I have this code (below) and need to use CARET and split the data set in 40% of all data in the dataset should be in trainset, the rest in testset; the payment variable should be distributed equally across the split but the code of the confusionmatrixline gives an error which says:
"Error: data and reference should be factors with the same levels."
EDIT: the payment variable is a binominal variable so 0 (no) and 1 (yes). gdp are just numbers
Sample dataset: (don't now how to make a table here yet)
payment gdp
0 838493
1 9303032
0 72738
1 38300022
1 283283
How to fix this??
My code:
`index <- createDataPartition(y = dataset$payment, p = 0.40, list = F)
trainset <- dataset[index, ]
testset <- dataset[-index, ]
payment_knn <- train(payment ~ gdp, method = "knn", data = trainset,
trControl = trainControl(method = 'cv', number = 5))
predicted_outcomes <- predict(payment_knn, testset)
conMX_pay <- confusionMatrix(predicted_outcomes, testset$payment)
conMX_pay `
This is purely for illustration purposes. Make sure test data is the same as train data.
df<-df %>%
mutate(payment=as.factor(payment),gdp=as.numeric(gdp))
metric<-"Accuracy"
control<-trainControl(method="cv",number = 10)
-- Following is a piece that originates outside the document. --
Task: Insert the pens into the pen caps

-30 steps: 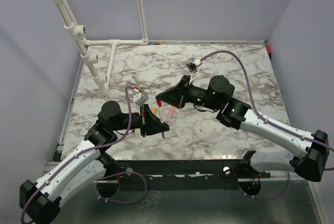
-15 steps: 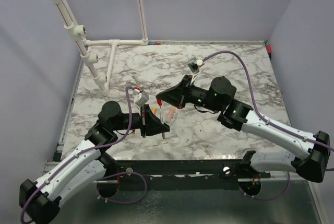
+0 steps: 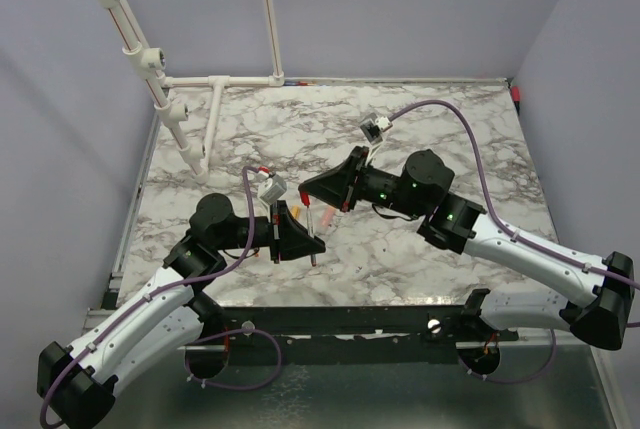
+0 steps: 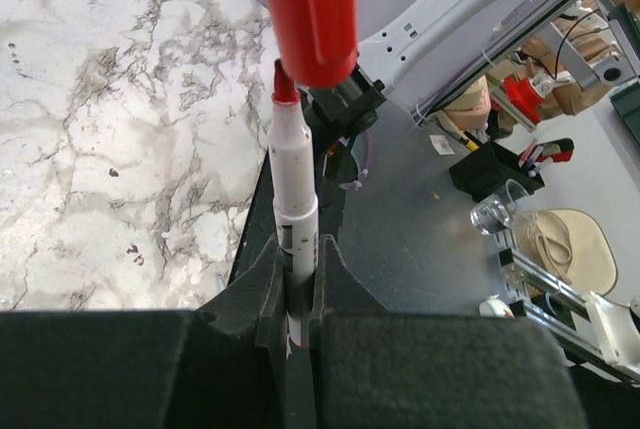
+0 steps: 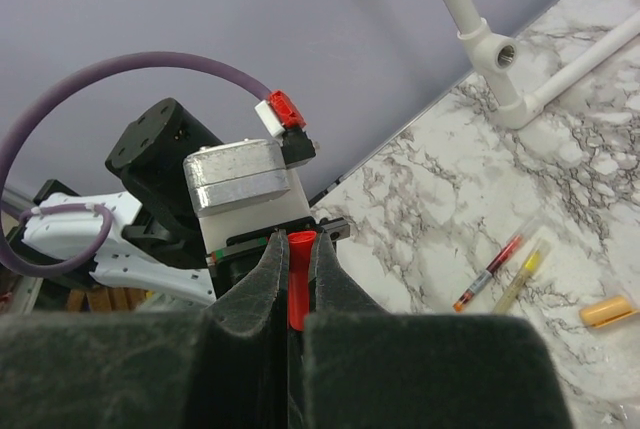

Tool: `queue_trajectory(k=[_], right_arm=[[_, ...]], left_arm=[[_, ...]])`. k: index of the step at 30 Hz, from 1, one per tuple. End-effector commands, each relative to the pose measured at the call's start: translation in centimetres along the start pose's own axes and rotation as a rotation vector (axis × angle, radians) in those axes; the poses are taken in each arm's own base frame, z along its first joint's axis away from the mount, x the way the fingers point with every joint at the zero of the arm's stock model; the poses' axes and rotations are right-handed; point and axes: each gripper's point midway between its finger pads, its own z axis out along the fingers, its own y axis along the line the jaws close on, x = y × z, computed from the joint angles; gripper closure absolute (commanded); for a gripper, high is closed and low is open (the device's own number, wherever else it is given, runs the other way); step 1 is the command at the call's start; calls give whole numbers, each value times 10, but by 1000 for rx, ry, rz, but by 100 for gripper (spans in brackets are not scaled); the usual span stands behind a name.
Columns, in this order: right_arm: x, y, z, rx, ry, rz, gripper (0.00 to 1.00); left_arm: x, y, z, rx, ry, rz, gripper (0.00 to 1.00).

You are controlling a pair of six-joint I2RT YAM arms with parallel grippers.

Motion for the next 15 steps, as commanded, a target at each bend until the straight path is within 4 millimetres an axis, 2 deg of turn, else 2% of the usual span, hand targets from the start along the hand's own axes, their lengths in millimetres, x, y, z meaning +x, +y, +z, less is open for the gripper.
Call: queue_trajectory(k=[1, 9, 15], right_arm=[[0, -3, -3, 16, -24, -25, 99], [7, -9, -2, 43, -18, -30, 99], [-3, -9, -4, 60, -55, -38, 99]], left_arm=[[2, -4, 0, 25, 1, 12, 100], [1, -5, -1, 27, -1, 17, 100], [2, -5, 0, 29, 4, 13, 100]])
train_set<-createDataPartition(df$payment,p=0.8,list=F)
valid_me<-df[-train_set,]
train_me<-df[train_set,]
#Training
set.seed(233)
fit.knn<-train(payment~.,method="knn",data=train_me,metric=metric,trControl=control)
validated<-predict(fit.knn,valid_me)
confusionMatrix(validated,valid_me$payment)
This works fine given the data in your question. Warnings because the data set is too small. Purely for illustration. Data Used:
payment gdp
1 0 838493
2 1 9303032
3 0 72738
4 1 38300022
5 1 283283
Cheers!